Brownfield Projects Are a Gold Mine for Training Agents

In my last post I wrote about teaching a
code-generation assistant my house style — not by lecturing it in a giant prompt, but by showing
it real code and then grading what it produced against hidden golden cases: known-good files it
never gets to see, only get measured against.

A friend read it and asked the obvious question: "Okay, but where do you get the gold? Do you have
to sit down and write all those perfect example files by hand?"

And that's the thing I want to talk about today, because the answer surprised me too. You don't
write the gold. You already have it. It's sitting in the worst-looking repository you own — the
big, old, line-of-business beast that everyone calls "the legacy system" in a slightly lowered
voice. The brownfield project. The one nobody wants to be assigned to.

That project is not your shame. For training an agent, it is the single richest asset you have.

The instinct that's exactly backwards

When people decide to "ground" or "train" an assistant on their way of doing things, the instinct is
almost always the same: let me start a clean little reference repo. A few tidy, exemplary files. No
mess, no history, just the good stuff.

I understand the instinct. I had it too. And it's exactly backwards.

A greenfield project is a desert. Think about what's actually in it: a handful of files. No
consensus yet — the team is still arguing about the shape of things, so there's no repeated pattern
to learn from. No mistakes, which sounds good until you remember that half of a house style is
knowing what not to do, and a project with no mistakes can't teach you that. No history worth
mining. And almost nothing you can hide and grade against, because there's barely anything there.

Two codebases as training material: a greenfield desert with a few scattered files and nothing to learn from, versus a brownfield mine — layered strata with a rich gold vein, full of volume, anti-patterns, migration scars, edge cases, and golden cases for free.

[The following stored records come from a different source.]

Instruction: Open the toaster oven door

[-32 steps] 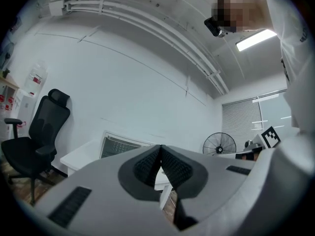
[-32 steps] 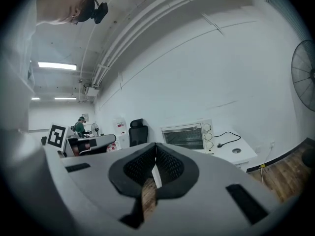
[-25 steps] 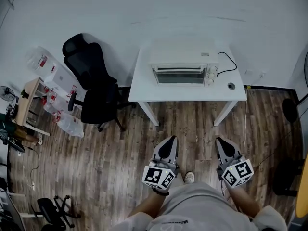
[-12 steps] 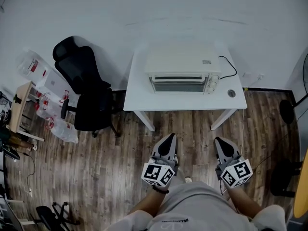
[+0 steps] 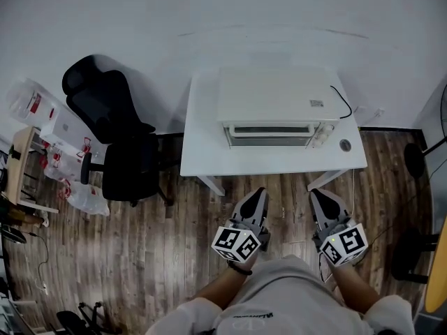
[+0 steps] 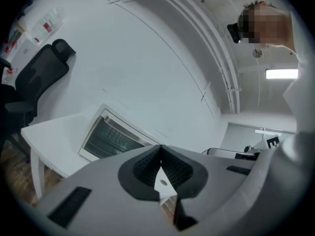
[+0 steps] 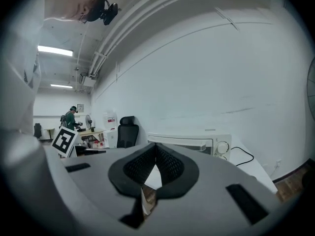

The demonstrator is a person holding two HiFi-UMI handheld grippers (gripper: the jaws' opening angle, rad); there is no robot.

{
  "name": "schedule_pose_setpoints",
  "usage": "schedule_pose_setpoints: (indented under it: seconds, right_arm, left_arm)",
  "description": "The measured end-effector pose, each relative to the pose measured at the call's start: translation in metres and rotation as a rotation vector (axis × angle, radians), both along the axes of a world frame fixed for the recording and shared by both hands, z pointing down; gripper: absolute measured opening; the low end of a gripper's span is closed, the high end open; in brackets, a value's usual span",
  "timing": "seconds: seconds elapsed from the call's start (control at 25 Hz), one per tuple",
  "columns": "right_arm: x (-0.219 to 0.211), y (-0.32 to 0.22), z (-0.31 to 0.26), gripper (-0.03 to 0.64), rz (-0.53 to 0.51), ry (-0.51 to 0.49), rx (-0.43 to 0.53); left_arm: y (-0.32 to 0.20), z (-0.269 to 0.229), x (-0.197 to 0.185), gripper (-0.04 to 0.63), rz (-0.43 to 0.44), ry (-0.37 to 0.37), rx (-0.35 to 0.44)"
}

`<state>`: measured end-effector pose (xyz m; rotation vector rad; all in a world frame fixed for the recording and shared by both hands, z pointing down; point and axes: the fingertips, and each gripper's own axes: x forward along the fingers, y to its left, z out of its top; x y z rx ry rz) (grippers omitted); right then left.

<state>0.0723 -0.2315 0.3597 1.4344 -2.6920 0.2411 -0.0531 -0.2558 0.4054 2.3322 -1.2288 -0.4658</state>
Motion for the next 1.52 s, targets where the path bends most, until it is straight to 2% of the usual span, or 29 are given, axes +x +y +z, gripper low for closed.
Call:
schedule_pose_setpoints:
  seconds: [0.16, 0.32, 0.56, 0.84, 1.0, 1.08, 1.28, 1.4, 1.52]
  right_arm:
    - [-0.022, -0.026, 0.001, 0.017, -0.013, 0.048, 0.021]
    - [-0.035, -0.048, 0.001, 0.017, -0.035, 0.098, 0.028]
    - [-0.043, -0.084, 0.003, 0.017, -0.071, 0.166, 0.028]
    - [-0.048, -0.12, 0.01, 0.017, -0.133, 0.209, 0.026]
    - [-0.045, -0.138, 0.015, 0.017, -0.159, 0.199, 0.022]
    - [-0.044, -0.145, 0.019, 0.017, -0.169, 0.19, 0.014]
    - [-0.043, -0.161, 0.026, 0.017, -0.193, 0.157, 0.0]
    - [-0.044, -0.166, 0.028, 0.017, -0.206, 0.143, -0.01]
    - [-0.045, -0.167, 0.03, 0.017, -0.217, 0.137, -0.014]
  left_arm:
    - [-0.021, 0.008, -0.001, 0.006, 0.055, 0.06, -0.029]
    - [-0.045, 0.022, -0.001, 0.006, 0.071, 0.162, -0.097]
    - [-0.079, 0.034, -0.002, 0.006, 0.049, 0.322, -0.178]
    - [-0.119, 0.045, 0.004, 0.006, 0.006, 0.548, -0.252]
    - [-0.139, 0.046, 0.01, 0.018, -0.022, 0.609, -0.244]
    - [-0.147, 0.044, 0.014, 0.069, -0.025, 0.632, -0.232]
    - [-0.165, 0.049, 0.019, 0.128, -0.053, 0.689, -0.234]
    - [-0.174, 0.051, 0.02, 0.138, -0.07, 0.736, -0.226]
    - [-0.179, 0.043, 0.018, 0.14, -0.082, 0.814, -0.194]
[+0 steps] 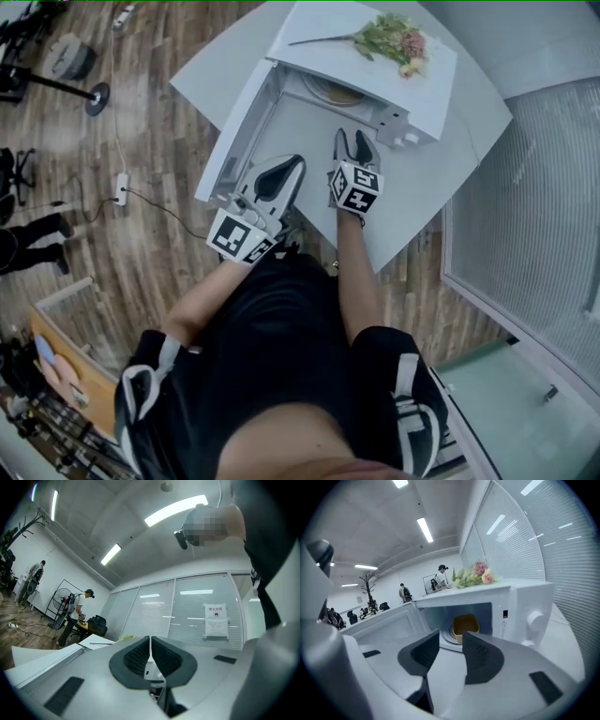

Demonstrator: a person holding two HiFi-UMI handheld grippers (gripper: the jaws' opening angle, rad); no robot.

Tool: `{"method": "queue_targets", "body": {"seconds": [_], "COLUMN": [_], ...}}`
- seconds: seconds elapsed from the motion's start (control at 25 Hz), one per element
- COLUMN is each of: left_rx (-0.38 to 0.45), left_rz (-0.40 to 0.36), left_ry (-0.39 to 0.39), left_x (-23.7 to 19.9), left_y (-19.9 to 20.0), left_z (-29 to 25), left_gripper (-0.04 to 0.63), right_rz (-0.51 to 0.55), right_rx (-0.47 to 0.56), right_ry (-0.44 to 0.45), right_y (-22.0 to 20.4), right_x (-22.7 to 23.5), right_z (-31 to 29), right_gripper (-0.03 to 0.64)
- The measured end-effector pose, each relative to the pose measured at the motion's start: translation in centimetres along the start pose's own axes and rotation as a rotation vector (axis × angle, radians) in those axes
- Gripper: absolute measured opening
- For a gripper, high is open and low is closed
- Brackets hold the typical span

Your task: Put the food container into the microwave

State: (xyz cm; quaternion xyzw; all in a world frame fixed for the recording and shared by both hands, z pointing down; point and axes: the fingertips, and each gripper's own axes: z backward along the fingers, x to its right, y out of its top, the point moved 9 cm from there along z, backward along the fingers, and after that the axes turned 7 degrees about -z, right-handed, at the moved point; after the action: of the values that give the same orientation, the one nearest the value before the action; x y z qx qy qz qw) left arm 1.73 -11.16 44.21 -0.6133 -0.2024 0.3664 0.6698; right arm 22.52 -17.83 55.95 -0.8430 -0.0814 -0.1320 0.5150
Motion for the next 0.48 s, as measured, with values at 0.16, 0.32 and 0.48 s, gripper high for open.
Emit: {"method": "queue_targets", "body": {"seconds": [0.16,0.32,0.48], "left_rx": [0.026,0.015,0.000], "left_rz": [-0.005,-0.007,-0.007], "left_ry": [0.036,0.039,0.028], "left_x": [3.1,5.0,6.1], "left_y": [1.4,2.2,3.0], "left_z": [3.2,6.0,8.2], "left_gripper": [0.032,0.032,0.032], "right_rz": [0.003,0.007,0.006], "right_rx": [0.045,0.069,0.103], "right_ry": [0.077,0.136,0.186], "right_y": [1.2,1.0,0.8], "right_x": [-1.7,-3.0,-4.5], "right_z": [7.7,13.7,18.7], "right_gripper": [0.058,0.034,0.026]}}
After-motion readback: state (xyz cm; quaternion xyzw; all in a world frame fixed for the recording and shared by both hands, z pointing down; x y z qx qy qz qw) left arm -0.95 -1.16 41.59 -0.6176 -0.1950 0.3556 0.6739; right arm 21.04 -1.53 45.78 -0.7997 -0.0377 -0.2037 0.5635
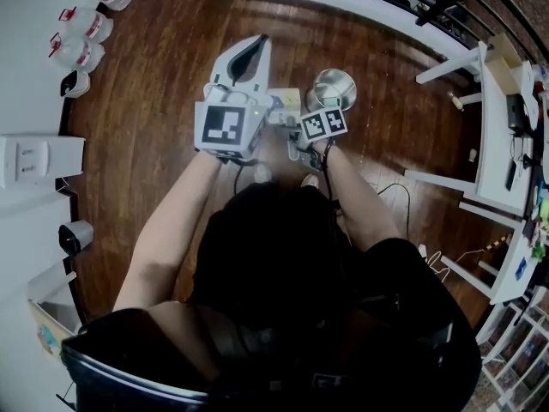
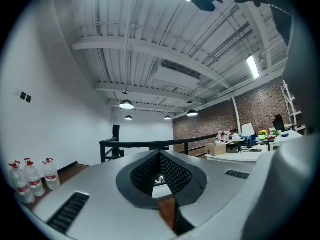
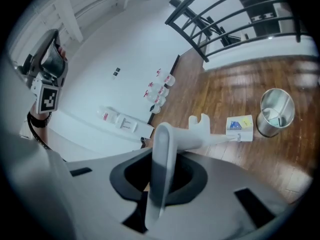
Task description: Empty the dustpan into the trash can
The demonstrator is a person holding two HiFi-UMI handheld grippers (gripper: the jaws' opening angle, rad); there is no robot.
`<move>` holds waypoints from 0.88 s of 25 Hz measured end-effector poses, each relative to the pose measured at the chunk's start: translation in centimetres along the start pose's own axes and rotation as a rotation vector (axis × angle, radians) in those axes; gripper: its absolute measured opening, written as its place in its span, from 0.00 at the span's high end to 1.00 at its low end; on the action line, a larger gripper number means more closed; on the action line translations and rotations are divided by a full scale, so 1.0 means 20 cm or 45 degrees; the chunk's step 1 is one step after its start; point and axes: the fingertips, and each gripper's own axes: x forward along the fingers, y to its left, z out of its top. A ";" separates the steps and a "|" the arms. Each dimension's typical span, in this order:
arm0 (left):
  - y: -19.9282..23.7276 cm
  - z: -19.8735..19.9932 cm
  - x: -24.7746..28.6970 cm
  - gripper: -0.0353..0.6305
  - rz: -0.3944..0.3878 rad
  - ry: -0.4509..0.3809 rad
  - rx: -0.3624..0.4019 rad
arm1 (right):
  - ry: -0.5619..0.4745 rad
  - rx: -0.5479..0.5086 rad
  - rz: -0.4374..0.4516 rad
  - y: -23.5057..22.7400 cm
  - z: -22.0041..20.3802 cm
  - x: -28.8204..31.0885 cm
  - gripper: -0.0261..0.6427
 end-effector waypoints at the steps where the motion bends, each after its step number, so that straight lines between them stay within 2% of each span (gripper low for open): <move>1: -0.01 -0.01 0.01 0.94 0.001 0.010 -0.004 | -0.007 0.011 0.016 0.00 0.00 -0.01 0.89; 5: -0.06 -0.02 0.03 0.94 0.024 0.001 0.021 | -0.057 0.100 0.084 -0.03 0.02 -0.06 0.91; 10: -0.08 0.00 0.01 0.94 0.085 0.017 0.032 | -0.063 0.106 0.124 -0.05 0.04 -0.08 0.92; 16: -0.10 -0.05 -0.01 0.94 0.166 0.112 -0.003 | -0.060 0.025 0.168 -0.02 0.08 -0.10 0.92; 22: -0.09 -0.10 -0.04 0.94 0.229 0.130 -0.025 | 0.005 -0.106 0.168 0.01 0.09 -0.11 0.92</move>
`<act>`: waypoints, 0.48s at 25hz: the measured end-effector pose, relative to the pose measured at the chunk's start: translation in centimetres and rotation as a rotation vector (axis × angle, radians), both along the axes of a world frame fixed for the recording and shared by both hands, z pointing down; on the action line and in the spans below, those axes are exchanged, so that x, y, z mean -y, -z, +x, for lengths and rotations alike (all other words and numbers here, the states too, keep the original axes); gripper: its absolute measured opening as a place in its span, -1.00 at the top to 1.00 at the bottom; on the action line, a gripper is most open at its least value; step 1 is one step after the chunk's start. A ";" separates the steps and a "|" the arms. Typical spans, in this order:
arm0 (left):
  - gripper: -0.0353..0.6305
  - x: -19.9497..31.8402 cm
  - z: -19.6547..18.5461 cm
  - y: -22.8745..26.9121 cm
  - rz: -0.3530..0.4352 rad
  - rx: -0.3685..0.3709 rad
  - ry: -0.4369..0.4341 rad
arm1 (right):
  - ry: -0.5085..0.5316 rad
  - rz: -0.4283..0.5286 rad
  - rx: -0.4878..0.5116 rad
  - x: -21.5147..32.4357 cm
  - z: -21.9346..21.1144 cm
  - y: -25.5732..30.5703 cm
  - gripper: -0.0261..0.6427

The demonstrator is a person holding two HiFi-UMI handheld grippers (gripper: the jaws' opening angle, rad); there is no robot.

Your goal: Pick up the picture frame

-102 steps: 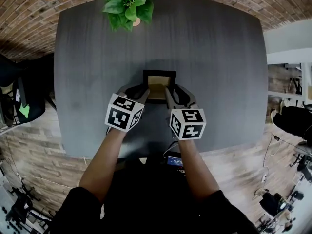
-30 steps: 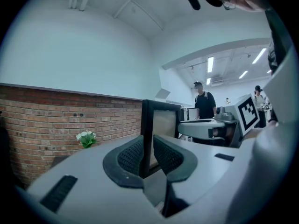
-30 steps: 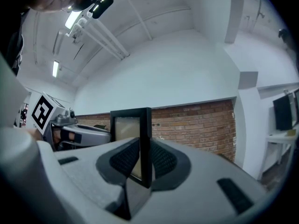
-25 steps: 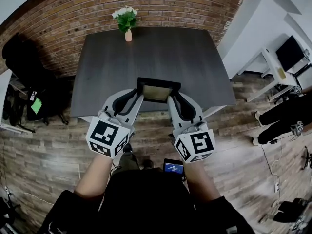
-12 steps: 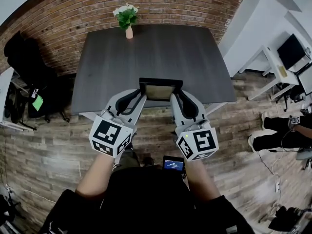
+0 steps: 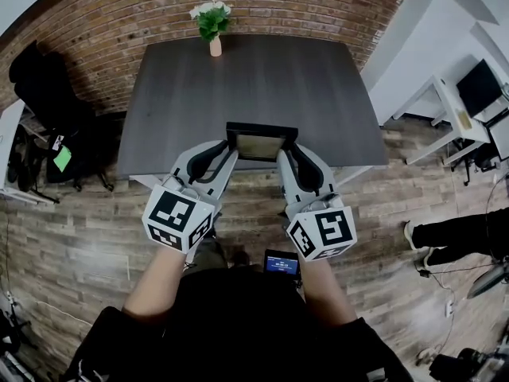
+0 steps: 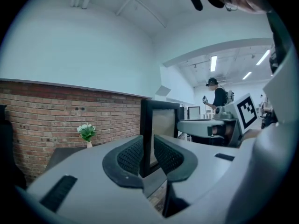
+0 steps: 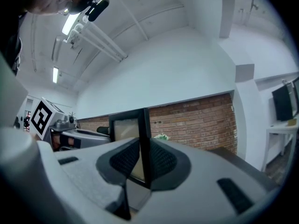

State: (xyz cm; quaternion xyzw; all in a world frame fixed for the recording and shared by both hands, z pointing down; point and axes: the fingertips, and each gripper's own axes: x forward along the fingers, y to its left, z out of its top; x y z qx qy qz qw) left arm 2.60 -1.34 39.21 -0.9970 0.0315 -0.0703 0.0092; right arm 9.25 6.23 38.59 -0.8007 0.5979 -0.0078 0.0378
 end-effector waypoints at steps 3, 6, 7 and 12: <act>0.70 -0.1 0.1 -0.1 -0.003 -0.002 -0.007 | -0.001 0.003 0.002 -0.1 0.1 0.0 0.71; 0.69 0.0 0.3 -0.1 -0.013 -0.004 -0.010 | 0.003 0.002 0.002 -0.2 0.0 0.0 0.71; 0.69 0.0 0.3 -0.1 -0.014 -0.004 -0.011 | 0.005 0.001 0.004 -0.3 -0.1 -0.1 0.71; 0.69 -0.5 0.7 0.1 -0.013 -0.007 -0.021 | 0.000 0.000 0.021 -0.7 0.4 -0.5 0.71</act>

Now look at the brownfield beast. It is a deep mine.

Volume. The same kind of thing has been built three hundred times. That repetition is exactly
what lets a pattern emerge statistically instead of from your say-so. The house style isn't your
opinion in there — it's the visible center of gravity of three hundred examples.

Anti-patterns, for free. The old, bad ways are still in the tree. The deprecated call nobody got
around to ripping out. The copy-pasted block that predates the helper. The hardcoded message that
will never be translated. This is the don't half of the house style, and the brownfield project is
absolutely full of it — which is a gift, because now the agent can learn the difference.

Edge cases. Production grows weeds that no clean design ever anticipates. The brownfield code has
survived a decade of real users doing real, unreasonable things, and every one of those scars is a
lesson a greenfield project simply hasn't lived long enough to teach.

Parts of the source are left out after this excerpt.